Nach dem Neujahrs-Cacherevent im letzten Januar waren sie in seiner Wohnung gelandet. Sie fand ihn attraktiv und amüsant. Schnellen Abenteuern war sie nicht abgeneigt und er schien Gleiches spannend zu finden. Ihr Sex war kurz und heftig und hatte beiden Lust auf mehr gemacht, sodass sie eine recht atemberaubende Nacht bei ihm verbrachte. Er lebte allein in einer großen Penthousewohnung mit Blick über die Altstadt, war geschieden und hatte eine erwachsene Tochter. Der Altersunterschied zwischen ihnen störte Barbara nicht, im Gegenteil. Sie fühlte sich auf der einen Seite väterlich geborgen, auf der anderen Seite zog sie seine so ganz andere Körperlichkeit als die der jüngeren Männer an. Außerdem war er extrem zuvorkommend, höflich, ein Kavalier der „alten Schule“, der Frauen verwöhnte. Das zeigte er am nächsten Morgen mit einem opulenten Frühstück. „Zum Glück habe ich heute keinen Außentermin“ sagte er nach dem Frühstück, zog ihr den Morgenmantel von den Schultern und sie mit in die Badewanne, in die er ohne dass sie es bemerkte das Badewasser eingelassen hatte. Er wusste in allen Lebensbereichen genau, was Frauen wollten und sie genoss es in den nächsten Wochen in vollen Zügen. Er lud sie zu teuren Essen ein, zu denen er sie in seinem Cabrio chauffierte und spendierte der „armen Studentin“, wie er sie liebevoll nannte, neue Markenklamotten, die er ihr nach dem Shopping im Schlafzimmer dann wieder langsam vom Leib zog. Sie verbrachten ein verlängertes Wochenende in einem Luxushotel in der brandenburgischen Einsamkeit, in dem sie nur zum Essen das Hotelzimmer verließen.

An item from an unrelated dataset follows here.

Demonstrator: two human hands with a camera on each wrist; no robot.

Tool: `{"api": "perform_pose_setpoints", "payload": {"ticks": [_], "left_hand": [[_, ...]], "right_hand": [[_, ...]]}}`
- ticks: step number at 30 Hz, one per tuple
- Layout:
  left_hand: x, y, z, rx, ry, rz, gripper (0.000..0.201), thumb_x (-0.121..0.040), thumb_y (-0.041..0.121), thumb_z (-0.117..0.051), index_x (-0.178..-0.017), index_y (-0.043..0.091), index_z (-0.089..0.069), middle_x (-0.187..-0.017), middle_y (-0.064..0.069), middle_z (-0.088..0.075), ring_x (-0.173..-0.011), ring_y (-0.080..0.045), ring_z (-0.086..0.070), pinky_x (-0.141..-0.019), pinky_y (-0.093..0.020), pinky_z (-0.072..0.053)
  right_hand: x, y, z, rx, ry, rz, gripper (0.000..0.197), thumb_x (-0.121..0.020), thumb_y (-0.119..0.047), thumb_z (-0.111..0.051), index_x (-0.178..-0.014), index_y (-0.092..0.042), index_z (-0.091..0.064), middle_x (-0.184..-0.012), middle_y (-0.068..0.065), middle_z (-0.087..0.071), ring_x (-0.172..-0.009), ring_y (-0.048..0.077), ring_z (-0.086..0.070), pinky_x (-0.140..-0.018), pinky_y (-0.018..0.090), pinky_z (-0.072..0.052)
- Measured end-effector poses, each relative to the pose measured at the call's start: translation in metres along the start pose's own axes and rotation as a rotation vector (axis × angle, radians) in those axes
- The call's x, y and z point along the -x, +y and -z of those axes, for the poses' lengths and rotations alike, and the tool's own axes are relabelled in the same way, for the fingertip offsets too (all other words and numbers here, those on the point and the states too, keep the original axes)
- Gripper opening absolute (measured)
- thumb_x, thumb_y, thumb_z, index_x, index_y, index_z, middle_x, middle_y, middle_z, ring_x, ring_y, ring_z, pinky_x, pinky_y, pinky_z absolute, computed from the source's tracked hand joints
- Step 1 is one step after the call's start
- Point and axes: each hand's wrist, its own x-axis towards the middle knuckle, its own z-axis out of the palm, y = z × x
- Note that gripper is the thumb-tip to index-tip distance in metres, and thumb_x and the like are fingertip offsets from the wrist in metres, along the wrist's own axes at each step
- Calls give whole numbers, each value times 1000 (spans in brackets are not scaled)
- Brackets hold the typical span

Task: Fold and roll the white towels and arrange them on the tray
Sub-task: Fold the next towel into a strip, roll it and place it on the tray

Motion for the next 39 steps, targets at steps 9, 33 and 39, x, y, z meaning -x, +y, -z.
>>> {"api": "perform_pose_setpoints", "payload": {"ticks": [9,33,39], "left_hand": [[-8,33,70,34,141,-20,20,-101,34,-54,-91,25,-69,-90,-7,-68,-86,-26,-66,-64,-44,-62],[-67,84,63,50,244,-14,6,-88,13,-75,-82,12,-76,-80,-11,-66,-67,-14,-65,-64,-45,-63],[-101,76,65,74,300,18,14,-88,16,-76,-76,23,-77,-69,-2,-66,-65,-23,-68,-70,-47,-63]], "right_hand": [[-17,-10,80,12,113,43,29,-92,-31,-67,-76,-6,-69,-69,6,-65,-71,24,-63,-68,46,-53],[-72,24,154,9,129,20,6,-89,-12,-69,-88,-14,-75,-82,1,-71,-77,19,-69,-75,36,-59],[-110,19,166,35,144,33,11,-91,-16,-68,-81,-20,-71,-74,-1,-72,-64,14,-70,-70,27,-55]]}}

In dieser Zeit hatte sie recht wenig mit Matthias gecacht. Clemens hatte fast alle FTFs bekommen. Matthias fragte nicht groß nach, er hatte selbst manchmal Phasen in seinem Studium, in denen er wenig Zeit hatte.

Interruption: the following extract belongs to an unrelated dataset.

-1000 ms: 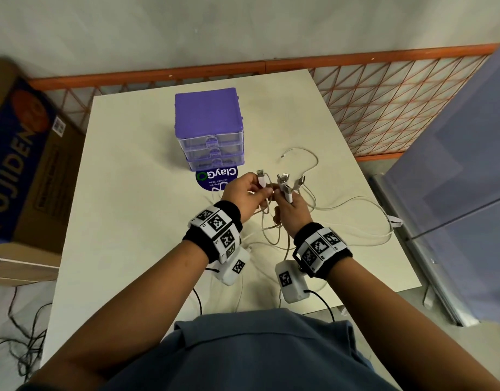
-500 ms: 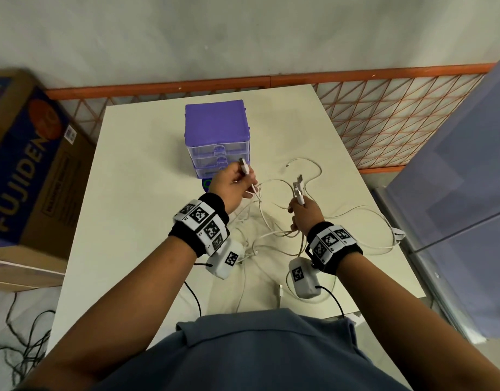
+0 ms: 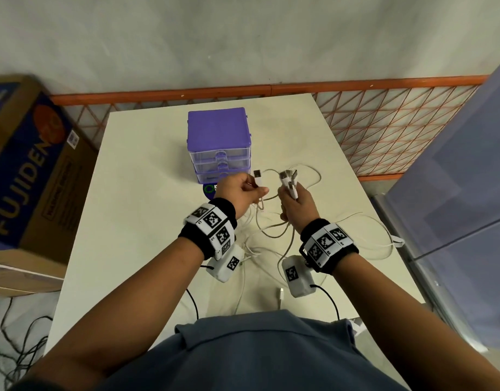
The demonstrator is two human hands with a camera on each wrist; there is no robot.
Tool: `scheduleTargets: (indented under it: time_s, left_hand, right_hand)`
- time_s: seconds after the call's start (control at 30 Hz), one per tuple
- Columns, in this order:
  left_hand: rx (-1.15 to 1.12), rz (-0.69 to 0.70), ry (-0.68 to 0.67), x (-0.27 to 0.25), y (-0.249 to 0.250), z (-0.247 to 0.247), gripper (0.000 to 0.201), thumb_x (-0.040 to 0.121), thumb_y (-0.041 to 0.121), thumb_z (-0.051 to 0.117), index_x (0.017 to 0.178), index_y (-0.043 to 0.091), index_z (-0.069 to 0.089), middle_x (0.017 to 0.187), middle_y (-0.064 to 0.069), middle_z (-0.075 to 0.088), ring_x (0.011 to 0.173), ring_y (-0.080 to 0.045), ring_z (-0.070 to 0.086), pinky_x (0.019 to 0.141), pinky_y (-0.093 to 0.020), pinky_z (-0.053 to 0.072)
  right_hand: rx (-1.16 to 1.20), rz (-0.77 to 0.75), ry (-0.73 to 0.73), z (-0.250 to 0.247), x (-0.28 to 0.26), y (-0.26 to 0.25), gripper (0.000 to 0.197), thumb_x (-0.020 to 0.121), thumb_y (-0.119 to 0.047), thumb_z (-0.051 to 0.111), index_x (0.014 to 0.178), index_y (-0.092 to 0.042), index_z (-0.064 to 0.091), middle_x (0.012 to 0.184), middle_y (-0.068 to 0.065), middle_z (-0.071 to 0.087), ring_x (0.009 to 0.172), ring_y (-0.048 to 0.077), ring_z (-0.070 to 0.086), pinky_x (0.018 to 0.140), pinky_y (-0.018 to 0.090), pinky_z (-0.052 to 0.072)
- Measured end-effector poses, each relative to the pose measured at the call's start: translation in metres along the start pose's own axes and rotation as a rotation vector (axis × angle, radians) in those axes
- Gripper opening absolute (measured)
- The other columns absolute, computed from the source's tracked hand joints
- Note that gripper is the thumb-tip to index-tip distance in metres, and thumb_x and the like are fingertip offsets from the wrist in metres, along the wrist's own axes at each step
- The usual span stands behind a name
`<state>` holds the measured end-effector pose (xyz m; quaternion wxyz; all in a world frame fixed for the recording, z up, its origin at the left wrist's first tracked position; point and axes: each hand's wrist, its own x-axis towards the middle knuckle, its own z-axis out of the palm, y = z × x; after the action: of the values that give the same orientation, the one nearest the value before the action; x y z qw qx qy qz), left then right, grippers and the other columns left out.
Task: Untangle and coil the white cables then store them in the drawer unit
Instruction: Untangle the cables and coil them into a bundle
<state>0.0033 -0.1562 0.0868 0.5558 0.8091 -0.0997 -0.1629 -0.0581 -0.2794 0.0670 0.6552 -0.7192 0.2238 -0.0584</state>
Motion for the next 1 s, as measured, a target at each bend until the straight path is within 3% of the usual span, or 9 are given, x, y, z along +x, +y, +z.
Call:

Obwohl sie es nicht wollte, war Barbara kurz davor, sich richtig in Clemens zu verlieben. Sie war gegen jede Form emotionaler Bindung. Aber er schaffte es, mit seinem Charme, seiner Attraktivität und seiner Großzügigkeit ihr Herz zu erobern.

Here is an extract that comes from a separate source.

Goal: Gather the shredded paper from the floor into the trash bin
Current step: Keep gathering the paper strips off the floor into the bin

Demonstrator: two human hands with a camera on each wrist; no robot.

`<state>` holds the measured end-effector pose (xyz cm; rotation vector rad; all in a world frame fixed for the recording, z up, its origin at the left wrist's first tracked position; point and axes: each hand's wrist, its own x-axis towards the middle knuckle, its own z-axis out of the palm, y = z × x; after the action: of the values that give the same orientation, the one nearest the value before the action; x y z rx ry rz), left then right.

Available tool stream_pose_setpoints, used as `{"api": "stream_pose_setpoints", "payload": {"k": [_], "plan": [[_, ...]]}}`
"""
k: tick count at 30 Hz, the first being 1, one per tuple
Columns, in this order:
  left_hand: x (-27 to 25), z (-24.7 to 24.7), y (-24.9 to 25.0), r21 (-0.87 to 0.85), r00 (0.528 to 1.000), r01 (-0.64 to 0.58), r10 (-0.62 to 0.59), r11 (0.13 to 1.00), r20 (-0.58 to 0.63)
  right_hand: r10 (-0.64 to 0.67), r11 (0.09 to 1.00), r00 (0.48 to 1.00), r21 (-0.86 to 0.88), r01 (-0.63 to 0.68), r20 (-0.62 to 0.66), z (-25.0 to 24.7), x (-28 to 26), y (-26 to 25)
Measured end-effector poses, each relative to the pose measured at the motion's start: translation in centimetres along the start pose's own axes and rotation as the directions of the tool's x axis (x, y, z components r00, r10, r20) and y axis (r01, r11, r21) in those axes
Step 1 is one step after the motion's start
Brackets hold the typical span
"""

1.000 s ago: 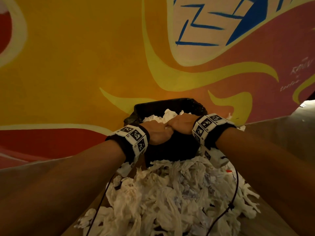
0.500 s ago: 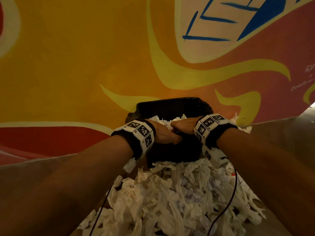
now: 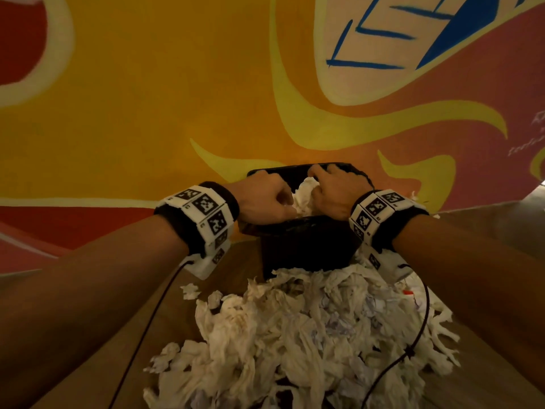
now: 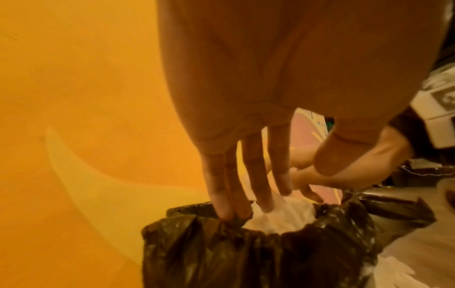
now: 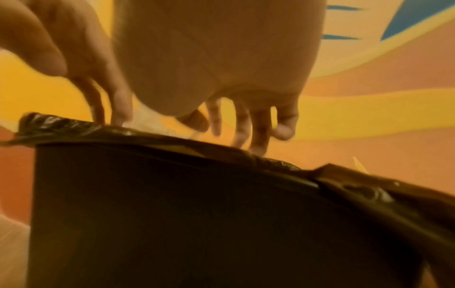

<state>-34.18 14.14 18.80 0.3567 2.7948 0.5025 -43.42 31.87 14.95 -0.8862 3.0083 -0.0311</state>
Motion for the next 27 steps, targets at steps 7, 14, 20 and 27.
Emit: {"api": "stream_pose_setpoints", "payload": {"k": [7, 14, 20, 27], "plan": [[-3.5, 0.0, -2.5, -0.070, 0.943, -0.133, 0.104, 0.989, -0.315, -0.042, 0.987, 0.965, 0.141, 0.081, -0.261, -0.7, -0.8, -4.1], [-8.9, 4.4, -8.1, -0.059, 0.996, 0.019, -0.024, 0.998, -0.086, -0.393, 0.885, 0.904, 0.199, 0.422, -0.168, 0.3, -5.0, -11.6], [-13.2, 9.3, -12.8, 0.093, 0.953, 0.178, -0.195, 0.980, 0.231, -0.566, 0.824, 0.791, 0.195, 0.532, 0.233, 4.3, -7.3, -16.3], [-17.6, 18.0, -16.1, 0.078, 0.918, 0.213, -0.227, 0.974, 0.326, -0.603, 0.787, 0.625, 0.242, 0.568, 0.495, 9.8, -8.7, -20.5]]}}
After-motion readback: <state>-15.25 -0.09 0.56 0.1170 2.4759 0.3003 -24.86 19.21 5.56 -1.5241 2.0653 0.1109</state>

Was er sich wohl zu ihrem Geburtstag ausgedacht hatte? Sie hatte ihm gesagt, wie wichtig ihr Geburtstag für sie war und freute sich schon auf diverse Überraschungen von seiner Seite. Sie hatte extra ihre Freundinnen und Freunde zu einer Wochenendparty eingeladen, um am Tag selbst Zeit für Clemens zu haben. Morgens stand er mit einem Riesenblumenstrauß vor der Tür und sagte bedauernd: „Tut mir Leid, ich muss den ganzen Tag arbeiten!“ Weg war er. Barbara heulte und tat sich den ganzen Tag selber Leid – bis er spätabends wieder vor der Tür stand. Sie war unbeschreiblich glücklich und ließ sich im Bett die Augen von ihm verbinden. „Warte auf meine Überraschung!“ flüsterte er ihr ins Ohr. Das, was dann kam, hatte sie so gut wie aus ihrem Gedächtnis gestrichen. Es war der bisher schmerzhafteste, brutalste Sex, den sie je gehabt hatte. Als es endlich vorbei war, sie von ihm abgewandt lag und er sie beruhigend streicheln wollte, schlug sie nach ihm. Er war wieder ganz der Alte und versuchte, sie mit betörenden Worten und Entschuldigungen einzulullen, bis sie erschöpft einschlief.
Seit ihrer Geburtstagsnacht hatte sie Angst vor ihm. Er konnte nach wie vor der alte Kavalier und Liebhaber sein, aber das Dämonische in ihm nahm zu. Er erniedrigte sie mit Worten wie „Ach, du bist doch nur eine kleine Studentin!“ oder „Du weißt ja gar nicht zu schätzen, was du an mir hast!“ und schien sich an ihrer Verletztheit zu weiden. Immer härter wurden auch seine Sexpraktiken. Das Schlimme war, dass er völlig unberechenbar war. Manchmal hatten sie ihren alten Sex, den sie so liebte, manchmal fühlte sie sich ihm nur hilflos ausgeliefert und auch hier hatte sie den Eindruck, dass er es genoss, sie zu erniedrigen.